* **Exercise prompt**: Read the listing below and copy out every line that holds "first".

* **Stored data**:
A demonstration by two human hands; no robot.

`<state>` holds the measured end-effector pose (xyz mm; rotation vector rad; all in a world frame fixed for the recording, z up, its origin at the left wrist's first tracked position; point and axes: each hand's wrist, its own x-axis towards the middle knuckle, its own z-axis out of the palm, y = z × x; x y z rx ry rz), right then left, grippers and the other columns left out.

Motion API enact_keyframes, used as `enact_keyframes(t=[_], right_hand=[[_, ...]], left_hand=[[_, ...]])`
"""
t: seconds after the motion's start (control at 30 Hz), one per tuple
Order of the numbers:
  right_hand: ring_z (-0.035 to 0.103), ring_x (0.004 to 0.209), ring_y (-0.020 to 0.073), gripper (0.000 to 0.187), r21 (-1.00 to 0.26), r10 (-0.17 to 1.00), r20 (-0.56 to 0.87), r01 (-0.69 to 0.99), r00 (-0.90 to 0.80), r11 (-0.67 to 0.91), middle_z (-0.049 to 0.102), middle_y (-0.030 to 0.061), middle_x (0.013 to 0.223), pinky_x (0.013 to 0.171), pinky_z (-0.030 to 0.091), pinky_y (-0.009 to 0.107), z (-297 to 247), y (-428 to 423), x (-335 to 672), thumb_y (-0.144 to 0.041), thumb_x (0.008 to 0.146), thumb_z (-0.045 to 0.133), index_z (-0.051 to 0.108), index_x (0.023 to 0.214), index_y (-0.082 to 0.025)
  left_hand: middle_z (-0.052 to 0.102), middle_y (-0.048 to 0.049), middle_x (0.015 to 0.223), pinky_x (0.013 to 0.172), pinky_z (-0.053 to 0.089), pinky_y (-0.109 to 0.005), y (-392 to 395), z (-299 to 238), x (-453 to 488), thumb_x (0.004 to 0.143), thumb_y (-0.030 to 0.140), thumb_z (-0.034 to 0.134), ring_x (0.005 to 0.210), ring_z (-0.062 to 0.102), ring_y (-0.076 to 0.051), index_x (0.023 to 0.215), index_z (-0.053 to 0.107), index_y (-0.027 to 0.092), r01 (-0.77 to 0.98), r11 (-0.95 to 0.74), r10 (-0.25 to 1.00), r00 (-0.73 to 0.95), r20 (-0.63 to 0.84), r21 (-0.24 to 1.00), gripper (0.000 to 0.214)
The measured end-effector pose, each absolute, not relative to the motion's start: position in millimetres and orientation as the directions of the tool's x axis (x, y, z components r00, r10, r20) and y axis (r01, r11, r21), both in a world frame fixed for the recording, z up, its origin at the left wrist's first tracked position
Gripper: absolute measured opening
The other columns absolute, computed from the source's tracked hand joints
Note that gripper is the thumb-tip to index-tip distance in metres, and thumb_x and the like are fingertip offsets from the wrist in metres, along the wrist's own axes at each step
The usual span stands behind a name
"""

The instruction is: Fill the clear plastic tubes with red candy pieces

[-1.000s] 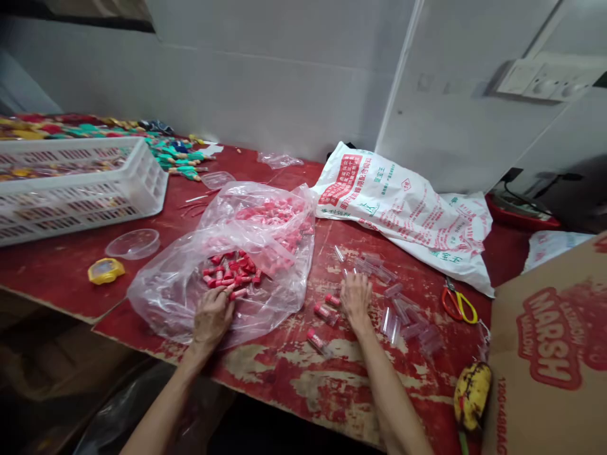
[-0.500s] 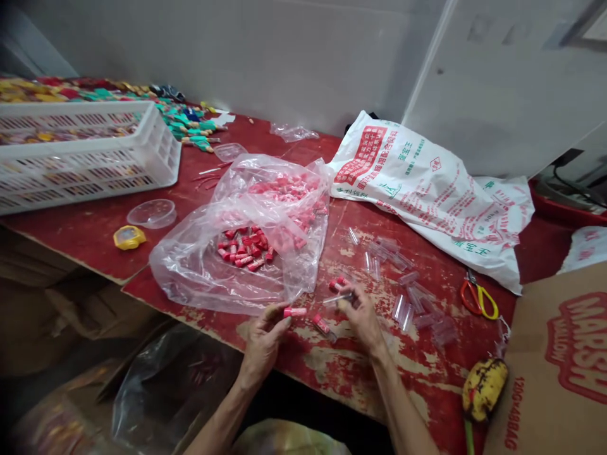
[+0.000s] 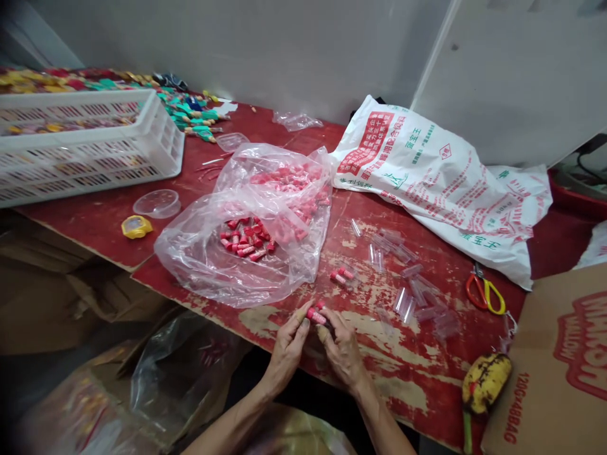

* **Completed exercise**:
`<state>` holds the measured end-effector pose (xyz mm; rotation vector rad; all in a world frame fixed for the recording, z up, its origin at the left wrist's first tracked position; point and axes: each hand's wrist, its own x-axis towards the middle knuckle, its own z-axis out of the palm, y = z × x; x y z rx ry rz), right then left, grippers and the other columns left out.
The measured end-effector pose, each absolute, not relative to the motion's start: position in millimetres and orientation as the directions of the tool's x axis (x, y, z components r00, r10, r20) and y axis (r01, r11, r21), both in a world frame fixed for the recording, z up, its origin at the left wrist's first tracked position

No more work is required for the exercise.